Chatto & Windus is an imprint of Penguin Random House that was formerly an independent book publishing company founded in London in 1855 by John Camden Hotten. Following Hotten's death, the firm would reorganize under the names of his business partner Andrew Chatto and poet William Edward Windus. The company was purchased by Random House in 1987 and is now a sub-imprint of Vintage Books within the Penguin UK division.

Contents

History

The firm developed out of the publishing business of John Camden Hotten, founded in 1855. After his death in 1873, it was sold to Hotten's junior partner Andrew Chatto (1841–1913), who took on the poet William Edward Windus (1827–1910), son of the patron of J. M. W. Turner, Benjamin Godfrey Windus (1790–1867), as partner. Chatto & Windus published Mark Twain, W. S. Gilbert, Wilkie Collins, H. G. Wells, Wyndham Lewis, Richard Aldington, Frederick Rolfe (as Fr. Rolfe), Aldous Huxley, Samuel Beckett, the "unfinished" novel Weir of Hermiston (1896) by Robert Louis Stevenson, and the first translation into English of Marcel Proust's novel À la recherche du temps perdu (Remembrance of Things Past, C. K. Scott-Moncrieff, 1922), among others.

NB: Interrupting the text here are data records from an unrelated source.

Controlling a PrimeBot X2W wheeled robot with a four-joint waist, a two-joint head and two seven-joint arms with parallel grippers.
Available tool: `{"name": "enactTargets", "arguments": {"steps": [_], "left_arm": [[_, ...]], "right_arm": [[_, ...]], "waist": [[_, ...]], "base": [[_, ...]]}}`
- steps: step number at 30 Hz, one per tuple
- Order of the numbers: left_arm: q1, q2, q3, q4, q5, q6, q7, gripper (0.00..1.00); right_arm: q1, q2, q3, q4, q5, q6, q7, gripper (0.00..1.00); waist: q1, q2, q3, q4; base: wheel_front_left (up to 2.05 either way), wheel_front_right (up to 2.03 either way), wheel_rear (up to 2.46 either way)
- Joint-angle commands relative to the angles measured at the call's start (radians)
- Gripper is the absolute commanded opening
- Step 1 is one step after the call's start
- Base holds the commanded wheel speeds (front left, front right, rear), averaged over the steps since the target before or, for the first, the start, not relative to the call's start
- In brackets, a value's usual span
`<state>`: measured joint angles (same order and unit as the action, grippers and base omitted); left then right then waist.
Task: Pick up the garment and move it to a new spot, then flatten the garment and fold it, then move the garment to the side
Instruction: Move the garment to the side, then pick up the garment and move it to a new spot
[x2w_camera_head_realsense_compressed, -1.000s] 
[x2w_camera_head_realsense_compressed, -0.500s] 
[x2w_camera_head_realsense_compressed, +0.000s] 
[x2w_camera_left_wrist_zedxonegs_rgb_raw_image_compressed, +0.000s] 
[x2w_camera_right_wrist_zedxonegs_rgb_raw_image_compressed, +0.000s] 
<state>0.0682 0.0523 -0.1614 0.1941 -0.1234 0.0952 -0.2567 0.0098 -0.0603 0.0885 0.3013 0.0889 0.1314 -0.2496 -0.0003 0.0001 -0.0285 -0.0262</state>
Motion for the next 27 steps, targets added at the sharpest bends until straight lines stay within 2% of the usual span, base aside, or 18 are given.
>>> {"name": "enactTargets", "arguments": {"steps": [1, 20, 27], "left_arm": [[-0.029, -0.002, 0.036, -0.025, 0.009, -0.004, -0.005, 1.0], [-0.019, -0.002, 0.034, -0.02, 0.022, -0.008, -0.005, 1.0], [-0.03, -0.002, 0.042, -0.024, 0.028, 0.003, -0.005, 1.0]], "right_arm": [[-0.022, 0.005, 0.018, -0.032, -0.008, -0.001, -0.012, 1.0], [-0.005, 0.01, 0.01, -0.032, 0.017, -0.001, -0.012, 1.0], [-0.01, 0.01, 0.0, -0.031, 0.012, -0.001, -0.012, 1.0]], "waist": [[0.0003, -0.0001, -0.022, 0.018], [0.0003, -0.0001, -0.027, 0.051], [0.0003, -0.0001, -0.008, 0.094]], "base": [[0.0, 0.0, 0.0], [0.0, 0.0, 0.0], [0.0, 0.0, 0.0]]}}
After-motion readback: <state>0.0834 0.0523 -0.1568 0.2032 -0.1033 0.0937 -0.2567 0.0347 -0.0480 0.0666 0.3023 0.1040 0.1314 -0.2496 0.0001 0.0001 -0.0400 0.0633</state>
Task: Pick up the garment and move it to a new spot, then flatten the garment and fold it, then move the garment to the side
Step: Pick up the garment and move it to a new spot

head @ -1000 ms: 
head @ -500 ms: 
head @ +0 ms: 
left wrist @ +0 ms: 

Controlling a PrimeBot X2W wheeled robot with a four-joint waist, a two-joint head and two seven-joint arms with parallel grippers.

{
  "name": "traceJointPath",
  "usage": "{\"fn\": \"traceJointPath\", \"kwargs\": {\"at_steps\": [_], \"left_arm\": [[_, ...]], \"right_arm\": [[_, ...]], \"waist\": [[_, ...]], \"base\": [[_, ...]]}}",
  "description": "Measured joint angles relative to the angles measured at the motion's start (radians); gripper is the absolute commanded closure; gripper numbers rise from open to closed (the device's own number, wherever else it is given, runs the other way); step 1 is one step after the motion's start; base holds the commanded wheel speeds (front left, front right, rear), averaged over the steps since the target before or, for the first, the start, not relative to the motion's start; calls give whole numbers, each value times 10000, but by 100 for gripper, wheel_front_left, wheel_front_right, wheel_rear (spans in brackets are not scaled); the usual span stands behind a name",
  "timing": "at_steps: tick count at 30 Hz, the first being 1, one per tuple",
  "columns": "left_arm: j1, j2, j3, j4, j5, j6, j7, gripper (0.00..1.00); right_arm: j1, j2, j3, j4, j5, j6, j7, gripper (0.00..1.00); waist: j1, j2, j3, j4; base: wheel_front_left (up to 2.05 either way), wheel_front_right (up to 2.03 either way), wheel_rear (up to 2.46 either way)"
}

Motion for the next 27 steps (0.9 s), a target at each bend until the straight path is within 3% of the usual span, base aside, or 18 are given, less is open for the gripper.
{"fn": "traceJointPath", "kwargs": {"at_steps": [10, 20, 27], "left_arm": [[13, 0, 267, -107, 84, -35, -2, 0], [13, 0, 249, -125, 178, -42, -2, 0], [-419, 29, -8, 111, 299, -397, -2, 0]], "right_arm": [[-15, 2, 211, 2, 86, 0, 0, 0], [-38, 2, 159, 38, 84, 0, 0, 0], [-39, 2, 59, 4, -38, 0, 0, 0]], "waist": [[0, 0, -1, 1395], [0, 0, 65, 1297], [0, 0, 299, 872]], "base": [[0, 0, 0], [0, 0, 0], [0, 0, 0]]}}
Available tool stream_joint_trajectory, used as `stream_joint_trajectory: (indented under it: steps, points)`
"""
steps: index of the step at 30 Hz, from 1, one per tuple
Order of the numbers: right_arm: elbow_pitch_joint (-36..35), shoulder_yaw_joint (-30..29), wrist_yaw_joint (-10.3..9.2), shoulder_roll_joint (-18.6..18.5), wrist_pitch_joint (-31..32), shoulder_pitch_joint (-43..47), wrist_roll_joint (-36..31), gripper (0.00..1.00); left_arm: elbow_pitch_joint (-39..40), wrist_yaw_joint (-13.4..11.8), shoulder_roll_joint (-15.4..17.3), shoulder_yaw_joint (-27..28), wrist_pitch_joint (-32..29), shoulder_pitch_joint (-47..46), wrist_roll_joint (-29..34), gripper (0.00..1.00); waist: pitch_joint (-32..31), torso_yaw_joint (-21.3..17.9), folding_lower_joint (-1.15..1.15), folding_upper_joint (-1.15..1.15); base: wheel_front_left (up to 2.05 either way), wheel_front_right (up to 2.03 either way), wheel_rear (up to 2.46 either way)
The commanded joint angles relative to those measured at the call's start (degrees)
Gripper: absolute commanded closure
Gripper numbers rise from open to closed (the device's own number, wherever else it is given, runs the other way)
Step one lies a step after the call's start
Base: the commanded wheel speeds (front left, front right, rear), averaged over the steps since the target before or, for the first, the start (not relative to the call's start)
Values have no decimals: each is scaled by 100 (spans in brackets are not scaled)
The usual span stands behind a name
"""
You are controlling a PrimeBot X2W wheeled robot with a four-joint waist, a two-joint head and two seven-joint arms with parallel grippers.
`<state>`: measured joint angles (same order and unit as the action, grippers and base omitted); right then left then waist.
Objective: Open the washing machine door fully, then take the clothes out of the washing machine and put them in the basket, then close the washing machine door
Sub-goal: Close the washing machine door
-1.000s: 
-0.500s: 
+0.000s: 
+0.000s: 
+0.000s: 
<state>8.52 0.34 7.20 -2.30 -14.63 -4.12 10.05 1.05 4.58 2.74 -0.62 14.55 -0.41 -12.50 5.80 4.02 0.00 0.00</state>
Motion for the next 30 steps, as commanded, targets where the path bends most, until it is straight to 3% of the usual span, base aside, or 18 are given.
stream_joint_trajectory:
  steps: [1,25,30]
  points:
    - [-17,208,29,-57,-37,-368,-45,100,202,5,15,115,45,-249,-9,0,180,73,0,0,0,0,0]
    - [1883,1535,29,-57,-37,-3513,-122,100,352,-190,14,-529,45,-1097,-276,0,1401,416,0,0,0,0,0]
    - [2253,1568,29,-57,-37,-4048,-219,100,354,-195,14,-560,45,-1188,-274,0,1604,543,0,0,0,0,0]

In 1946, the company took over the running of the Hogarth Press, founded in 1917 by Leonard and Virginia Woolf. Active as an independent publishing house until 1969, when it merged with Jonathan Cape, [1] it published broadly in the field of literature, including novels and poetry. It is not connected, except in the loosest historical fashion, with Pickering & Chatto Publishers.

Chatto & Windus became a limited company in 1953. [2] Norah Smallwood was appointed to the board, and later succeeded Ian Parsons as chairman and managing director in 1975, serving until her retirement in 1982.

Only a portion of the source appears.